Frequent Hip Flexor Stretching
According to John Minen, an elite miler, chiropractor, and owner of Colorado Sports Chiropractic in Boulder, Colo., “Each athlete has his or her own individual movement dysfunctions that develop over time.” But a common limiter among the runners he works with is “their ability to fully extend their hips without utilizing compensatory movement patterns. This leads to overuse injuries of other muscles of the lower leg (calf strains, hamstring strains, Achilles tendonitis, etc.) and low back pain.”
Minen believes that addressing tightness in the iliacus and psoas (hip flexors) is a crucial part of preventing related setbacks — while possibly enhancing performance too. This requires a good routine in opening up that area, and like both Allen-Hille and Russell, he recommends daily hip flexor work. “It takes time to elongate tissue and obtain plastic deformation, so be consistent and think of this stretch as a part of your training,” Minen says.
Try Minen’s three-stretch progression:
- Kneeling hip flexor stretch. In a kneeling position, posteriorly tilt your pelvis until you feel a stretch, and hold it for 45-60 seconds. Multiple reps may be needed to adequately loosen the area.
- Standing hip flexor stretch. While standing, place one leg behind you in the push-off position, imagine “tucking your tail” if you had one, and feel the weight sink into the front of the hip socket that’s being stretched. For a deeper stretch, bend your knee on the opposite leg. Again, hold this stretch for 45-60 seconds and repeat as needed.

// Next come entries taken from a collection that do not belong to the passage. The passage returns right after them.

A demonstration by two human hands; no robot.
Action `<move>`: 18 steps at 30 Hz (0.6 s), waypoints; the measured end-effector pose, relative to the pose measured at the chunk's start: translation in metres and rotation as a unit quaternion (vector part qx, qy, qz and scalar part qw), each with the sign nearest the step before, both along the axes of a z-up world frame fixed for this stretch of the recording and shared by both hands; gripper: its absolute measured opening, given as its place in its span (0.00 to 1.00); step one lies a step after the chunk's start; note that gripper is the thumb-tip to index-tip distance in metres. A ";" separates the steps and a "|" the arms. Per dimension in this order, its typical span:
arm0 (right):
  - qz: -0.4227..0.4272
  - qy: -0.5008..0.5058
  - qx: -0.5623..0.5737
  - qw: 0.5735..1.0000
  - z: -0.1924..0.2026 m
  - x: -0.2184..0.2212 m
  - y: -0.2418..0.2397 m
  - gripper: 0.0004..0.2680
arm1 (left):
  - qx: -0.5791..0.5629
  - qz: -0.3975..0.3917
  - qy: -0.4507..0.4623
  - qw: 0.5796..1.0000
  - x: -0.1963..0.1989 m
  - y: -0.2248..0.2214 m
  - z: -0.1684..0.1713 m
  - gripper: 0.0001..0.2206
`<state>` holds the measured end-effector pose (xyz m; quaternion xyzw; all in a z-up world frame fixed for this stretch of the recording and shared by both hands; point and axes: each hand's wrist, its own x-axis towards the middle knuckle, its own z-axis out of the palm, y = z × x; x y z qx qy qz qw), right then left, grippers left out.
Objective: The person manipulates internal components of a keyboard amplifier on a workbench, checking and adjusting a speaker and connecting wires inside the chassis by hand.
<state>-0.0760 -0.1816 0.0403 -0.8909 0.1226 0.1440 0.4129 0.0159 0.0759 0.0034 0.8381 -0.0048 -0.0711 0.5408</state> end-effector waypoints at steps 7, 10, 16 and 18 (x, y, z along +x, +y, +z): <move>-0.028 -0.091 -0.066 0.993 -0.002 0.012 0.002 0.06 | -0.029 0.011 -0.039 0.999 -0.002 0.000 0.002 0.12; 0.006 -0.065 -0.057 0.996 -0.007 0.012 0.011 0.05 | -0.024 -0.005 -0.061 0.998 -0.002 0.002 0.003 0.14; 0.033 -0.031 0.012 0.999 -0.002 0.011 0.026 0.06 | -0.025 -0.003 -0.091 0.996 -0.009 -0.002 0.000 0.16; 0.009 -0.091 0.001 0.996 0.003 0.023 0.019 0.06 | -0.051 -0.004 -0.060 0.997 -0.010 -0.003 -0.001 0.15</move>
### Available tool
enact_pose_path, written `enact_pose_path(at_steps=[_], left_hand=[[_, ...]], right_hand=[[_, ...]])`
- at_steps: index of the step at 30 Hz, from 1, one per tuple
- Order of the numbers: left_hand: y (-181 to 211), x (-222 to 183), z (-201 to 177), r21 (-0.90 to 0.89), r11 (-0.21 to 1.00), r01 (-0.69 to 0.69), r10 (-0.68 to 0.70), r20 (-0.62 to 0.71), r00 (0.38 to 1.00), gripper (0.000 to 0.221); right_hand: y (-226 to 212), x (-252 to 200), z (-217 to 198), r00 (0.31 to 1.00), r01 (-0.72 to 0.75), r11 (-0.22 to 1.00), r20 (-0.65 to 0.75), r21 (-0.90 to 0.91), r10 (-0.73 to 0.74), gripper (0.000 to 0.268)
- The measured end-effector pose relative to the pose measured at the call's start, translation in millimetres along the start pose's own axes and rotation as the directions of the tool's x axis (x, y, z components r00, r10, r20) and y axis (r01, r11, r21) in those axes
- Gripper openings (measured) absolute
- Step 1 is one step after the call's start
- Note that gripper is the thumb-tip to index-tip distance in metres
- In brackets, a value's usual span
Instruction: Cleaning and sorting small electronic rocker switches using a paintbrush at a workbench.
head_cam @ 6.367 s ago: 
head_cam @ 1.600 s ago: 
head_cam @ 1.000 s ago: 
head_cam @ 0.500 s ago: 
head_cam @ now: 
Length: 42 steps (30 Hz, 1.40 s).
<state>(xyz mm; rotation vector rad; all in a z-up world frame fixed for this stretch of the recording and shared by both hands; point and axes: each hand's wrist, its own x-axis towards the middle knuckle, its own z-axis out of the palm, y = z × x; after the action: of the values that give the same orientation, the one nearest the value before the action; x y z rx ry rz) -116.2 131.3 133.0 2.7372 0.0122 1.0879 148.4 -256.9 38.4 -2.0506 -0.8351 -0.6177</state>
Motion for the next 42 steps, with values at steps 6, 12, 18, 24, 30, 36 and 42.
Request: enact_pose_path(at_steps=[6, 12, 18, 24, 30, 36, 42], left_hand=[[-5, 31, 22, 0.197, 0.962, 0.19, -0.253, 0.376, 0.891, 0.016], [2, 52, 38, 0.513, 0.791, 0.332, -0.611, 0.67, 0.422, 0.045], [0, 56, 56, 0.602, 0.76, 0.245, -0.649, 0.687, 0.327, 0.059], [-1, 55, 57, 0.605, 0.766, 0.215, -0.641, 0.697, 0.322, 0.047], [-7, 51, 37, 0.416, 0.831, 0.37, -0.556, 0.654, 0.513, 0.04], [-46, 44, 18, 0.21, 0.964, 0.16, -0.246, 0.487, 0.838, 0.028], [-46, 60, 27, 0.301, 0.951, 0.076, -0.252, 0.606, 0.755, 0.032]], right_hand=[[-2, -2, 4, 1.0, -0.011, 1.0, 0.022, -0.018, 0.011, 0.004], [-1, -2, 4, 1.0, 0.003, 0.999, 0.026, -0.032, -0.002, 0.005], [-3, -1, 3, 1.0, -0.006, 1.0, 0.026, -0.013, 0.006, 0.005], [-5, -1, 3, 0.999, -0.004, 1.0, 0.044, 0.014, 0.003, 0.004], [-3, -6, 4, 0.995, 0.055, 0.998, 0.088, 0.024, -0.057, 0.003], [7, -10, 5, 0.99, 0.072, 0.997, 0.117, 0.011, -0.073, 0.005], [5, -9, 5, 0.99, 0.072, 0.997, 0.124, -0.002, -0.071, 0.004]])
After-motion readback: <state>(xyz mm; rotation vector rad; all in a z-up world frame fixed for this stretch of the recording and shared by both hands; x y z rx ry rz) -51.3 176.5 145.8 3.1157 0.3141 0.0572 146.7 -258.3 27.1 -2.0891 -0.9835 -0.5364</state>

- Couch stretch. Start in a lunge-like position with your back knee resting on a cushion. Bring that foot up towards the buttock using your hands, and place the top of the foot up against a wall or couch back. Straighten your torso, “tuck your tail,” and find a nice stretch either in the front of the thigh or the front of the hip. Hold for 30-45 seconds.

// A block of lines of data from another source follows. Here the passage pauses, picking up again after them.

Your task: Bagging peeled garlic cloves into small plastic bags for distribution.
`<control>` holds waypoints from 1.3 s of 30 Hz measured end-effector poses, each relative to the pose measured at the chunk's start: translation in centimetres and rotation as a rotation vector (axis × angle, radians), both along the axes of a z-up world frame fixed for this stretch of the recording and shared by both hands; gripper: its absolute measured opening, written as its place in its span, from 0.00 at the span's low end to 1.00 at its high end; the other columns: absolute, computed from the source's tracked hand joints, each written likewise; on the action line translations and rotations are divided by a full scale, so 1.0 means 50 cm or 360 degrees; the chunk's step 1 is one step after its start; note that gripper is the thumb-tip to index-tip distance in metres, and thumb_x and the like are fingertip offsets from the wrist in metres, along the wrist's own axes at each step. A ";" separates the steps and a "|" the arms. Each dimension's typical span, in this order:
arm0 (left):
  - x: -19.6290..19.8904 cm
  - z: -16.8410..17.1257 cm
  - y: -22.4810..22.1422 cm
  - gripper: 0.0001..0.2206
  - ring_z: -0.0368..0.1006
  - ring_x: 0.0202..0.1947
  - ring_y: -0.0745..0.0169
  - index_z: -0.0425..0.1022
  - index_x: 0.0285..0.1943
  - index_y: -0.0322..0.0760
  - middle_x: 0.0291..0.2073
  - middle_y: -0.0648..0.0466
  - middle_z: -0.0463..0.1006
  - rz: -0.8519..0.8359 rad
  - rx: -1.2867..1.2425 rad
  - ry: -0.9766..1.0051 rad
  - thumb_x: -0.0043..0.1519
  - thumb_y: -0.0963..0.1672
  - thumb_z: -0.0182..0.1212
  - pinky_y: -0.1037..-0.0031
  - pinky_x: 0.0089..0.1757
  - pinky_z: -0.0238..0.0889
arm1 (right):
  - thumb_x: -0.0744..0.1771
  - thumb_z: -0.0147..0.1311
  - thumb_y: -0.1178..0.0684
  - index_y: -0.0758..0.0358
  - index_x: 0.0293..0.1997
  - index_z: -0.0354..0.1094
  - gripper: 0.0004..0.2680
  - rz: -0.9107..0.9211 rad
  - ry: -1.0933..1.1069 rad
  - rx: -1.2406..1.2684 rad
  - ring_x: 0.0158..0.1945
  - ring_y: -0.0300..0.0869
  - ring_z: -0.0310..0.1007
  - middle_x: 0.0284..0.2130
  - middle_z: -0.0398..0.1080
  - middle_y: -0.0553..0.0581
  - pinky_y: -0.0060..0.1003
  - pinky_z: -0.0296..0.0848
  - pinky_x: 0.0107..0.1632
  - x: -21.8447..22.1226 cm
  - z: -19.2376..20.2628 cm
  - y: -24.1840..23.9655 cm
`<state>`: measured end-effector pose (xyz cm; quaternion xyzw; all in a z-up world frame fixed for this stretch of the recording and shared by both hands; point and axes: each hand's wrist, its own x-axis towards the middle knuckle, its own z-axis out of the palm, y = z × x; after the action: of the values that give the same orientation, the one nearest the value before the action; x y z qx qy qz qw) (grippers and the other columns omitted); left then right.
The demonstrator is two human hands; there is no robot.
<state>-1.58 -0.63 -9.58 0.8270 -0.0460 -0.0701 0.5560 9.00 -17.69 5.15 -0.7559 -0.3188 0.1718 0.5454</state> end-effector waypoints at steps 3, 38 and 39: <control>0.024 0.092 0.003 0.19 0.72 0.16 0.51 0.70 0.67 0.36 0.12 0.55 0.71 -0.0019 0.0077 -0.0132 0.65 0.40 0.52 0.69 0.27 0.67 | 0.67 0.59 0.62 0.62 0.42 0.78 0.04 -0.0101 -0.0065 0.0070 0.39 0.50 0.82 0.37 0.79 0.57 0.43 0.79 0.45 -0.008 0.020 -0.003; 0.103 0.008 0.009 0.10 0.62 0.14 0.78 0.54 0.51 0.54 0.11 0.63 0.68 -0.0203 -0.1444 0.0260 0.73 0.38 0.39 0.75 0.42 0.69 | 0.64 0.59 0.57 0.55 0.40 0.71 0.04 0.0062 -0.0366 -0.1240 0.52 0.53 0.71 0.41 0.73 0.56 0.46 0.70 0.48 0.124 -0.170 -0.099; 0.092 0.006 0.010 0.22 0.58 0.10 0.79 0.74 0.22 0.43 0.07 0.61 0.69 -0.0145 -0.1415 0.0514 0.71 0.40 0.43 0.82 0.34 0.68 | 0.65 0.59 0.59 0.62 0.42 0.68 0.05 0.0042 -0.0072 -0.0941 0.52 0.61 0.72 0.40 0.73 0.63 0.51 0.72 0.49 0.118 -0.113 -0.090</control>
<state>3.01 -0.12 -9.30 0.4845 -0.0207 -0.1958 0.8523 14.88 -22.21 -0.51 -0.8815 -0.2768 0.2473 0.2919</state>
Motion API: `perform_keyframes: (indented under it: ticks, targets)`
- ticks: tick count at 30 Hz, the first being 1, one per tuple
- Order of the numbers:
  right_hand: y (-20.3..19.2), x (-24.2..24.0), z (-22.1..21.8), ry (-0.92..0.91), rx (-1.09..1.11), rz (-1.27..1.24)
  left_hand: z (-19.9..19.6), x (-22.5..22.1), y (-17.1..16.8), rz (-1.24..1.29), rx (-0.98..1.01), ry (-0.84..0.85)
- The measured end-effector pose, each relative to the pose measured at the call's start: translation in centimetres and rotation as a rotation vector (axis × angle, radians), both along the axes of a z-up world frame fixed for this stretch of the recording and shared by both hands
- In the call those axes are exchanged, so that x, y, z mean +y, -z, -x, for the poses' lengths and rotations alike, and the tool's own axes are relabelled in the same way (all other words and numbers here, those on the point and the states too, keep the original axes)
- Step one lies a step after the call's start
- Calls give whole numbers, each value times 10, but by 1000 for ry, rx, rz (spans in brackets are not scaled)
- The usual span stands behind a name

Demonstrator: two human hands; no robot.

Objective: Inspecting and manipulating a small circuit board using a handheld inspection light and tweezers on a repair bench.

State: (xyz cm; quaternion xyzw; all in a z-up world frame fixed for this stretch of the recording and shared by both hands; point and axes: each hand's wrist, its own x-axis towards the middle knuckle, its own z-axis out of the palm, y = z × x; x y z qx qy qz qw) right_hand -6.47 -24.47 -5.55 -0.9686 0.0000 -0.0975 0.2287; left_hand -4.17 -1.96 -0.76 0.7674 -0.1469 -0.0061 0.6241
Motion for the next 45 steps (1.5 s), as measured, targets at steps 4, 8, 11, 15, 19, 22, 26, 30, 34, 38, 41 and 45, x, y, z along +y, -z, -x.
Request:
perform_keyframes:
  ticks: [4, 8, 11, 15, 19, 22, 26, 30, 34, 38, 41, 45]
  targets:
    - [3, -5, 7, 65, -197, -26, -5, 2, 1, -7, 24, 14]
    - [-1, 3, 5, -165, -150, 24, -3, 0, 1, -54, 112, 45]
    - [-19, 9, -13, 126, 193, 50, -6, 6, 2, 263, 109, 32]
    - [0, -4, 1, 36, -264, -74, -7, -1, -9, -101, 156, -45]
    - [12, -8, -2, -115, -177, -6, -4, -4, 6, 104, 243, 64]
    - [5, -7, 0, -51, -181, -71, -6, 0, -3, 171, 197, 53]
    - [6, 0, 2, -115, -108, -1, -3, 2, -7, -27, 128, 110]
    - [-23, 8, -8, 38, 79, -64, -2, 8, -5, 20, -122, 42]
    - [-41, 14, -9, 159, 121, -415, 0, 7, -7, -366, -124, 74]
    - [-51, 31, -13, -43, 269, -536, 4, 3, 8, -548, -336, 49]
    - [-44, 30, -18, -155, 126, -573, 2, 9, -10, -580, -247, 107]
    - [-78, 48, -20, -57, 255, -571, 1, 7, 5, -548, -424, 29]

If you suspect you aren’t getting the stretch you need on your own, or just feel overly tight, Minen suggests seeing a manual therapy professional who can help you work through it. This could be a chiropractor that specializes in active release techniques (ART), a physical therapist, or a sports massage therapist.

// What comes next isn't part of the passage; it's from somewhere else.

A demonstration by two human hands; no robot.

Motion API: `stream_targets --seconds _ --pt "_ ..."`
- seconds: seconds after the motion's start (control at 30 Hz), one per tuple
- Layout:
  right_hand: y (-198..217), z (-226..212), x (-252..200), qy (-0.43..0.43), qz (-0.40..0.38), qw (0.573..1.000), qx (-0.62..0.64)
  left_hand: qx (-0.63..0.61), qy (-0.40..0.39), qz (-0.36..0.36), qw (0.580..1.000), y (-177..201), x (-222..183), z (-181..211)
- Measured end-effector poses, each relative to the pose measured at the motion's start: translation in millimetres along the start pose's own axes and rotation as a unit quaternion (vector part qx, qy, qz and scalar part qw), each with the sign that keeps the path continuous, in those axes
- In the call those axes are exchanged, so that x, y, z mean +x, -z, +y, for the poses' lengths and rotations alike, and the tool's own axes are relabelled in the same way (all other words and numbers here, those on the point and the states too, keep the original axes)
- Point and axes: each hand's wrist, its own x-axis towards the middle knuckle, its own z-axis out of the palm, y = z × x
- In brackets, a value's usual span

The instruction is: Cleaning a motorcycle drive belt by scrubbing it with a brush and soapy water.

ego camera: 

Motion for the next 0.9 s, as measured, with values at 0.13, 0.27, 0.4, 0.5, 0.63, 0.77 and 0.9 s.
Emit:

You’ll note that while the timing and technique vary, three of the four recommendations involve hip mobility, specifically, a hip flexor stretch. This stretch is so important because our lifestyles — the prolonged hours of sitting — compromise hip flexor length and mobility, which prevents us from fully extending our legs behind our hips, leading to an ineffective stride and an increased risk of injuries. Opening up your hips and restoring your natural balance and posture can help everyone who lives in the modern world prevent common running injuries.